The failure of Pemex and its government overseers to invest in the latest drilling and exploration technology is partly to blame for the decline. Pemex could have earned an average of 48 percent in additional revenue each year from 2001 to 2009 if it operated more efficiently, according to a 2011 study of Mexico’s oil industry by the University of Oxford and the James A. Baker III Institute for Public Policy at Rice University in Houston.
A critical issue for the future of Pemex is manpower. The company is overstaffed with unskilled workers whose jobs are guaranteed for life and understaffed with engineers and other skilled laborers, says Marcelo Mereles, a former Pemex director who’s now a partner at EnergeA, an energy consulting firm in Mexico City.
“Pemex continues to have a very big cultural handicap,” Mereles says. “The government has converted Pemex into a very bureaucratic company that operates like a government office and not like an international oil company.”
Pemex’s ability to compete with foreign companies will also be hampered by deficiencies in Mexico’s educational system.
“We’ve all heard the excellent news about Mexico’s great potential in the energy sector, but the question is, who’s going to do it?” Rangel of the hydrocarbons commission said in a March 12 speech. “We have very few universities committed to oil production, petrochemicals, chemical engineering or physics. And we produce very few engineers. Many of the engineers we produce in those fields work anywhere else but Mexico.”

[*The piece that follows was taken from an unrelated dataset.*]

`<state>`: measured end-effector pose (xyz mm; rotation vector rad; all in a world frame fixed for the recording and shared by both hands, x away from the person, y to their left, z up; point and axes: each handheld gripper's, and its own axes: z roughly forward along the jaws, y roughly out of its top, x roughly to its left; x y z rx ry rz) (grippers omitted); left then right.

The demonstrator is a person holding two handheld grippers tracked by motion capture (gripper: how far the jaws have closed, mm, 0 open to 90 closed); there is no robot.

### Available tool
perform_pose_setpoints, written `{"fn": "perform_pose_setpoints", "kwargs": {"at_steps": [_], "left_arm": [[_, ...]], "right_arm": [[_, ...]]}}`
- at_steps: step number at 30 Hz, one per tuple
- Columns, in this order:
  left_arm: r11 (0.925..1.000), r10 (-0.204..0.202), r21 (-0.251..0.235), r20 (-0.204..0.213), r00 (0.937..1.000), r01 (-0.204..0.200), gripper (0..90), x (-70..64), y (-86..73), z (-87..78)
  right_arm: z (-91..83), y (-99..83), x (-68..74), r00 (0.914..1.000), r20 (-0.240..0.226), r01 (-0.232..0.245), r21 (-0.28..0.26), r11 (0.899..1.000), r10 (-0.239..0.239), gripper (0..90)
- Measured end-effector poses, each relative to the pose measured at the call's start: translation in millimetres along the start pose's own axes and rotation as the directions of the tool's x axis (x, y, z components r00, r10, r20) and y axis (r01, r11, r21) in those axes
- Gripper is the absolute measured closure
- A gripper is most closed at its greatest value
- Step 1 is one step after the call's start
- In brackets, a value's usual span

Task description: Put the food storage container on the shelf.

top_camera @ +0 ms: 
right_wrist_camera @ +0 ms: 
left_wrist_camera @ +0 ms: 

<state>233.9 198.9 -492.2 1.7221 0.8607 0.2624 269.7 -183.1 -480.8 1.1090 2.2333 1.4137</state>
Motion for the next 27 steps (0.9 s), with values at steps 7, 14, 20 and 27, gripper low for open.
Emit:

That’s because until now a petroleum engineer’s main potential employer in Mexico was Pemex, and he could earn more money abroad. The legislation implementing the constitutional change will give Pemex “the capacity to compensate our workers with industry salaries,” Lozoya says.
Whoever does the drilling, one area of greatest potential for Mexico is its shale deposits. Victor Herrera, managing director for Latin America at Standard & Poor’s, says that the petroleum embedded in shale is the “low-hanging fruit” of Mexico’s energy overhaul, and new exploration could come as soon as the second half of this year.
“We could see a lot of investment coming very quickly from Texas,” Herrera says.
That’s because one so-far underexplored shale formation lies in northern Mexico across the border from Texas’s prolific Eagle Ford field. Oil output at Eagle Ford rose to 1.2 million barrels a day last year from about 50,000 in 2007, according to data compiled by Bloomberg New Energy Finance.
The Mexican portion of the underground formation holds an estimated 3 billion barrels of oil and 4.2 trillion cubic meters of natural gas, according to Pemex. Company officials say it will need outside help to exploit any gas finds.
Another area where Mexico needs outside expertise is deep- water drilling. Pemex has only four deepwater platforms in the gulf, compared with 53 on the U.S. side, according to Houston- based oil services company Baker Hughes Inc. Foreign companies will partner with Pemex and will likely be permitted to drill independently in Mexico’s deep waters, Lozoya says.
“The energy reform is the most important economic change in Mexico in the last 50 years,” President Pena Nieto told the Pemex employees on March 18.
The question is how quickly Pemex itself can benefit from it.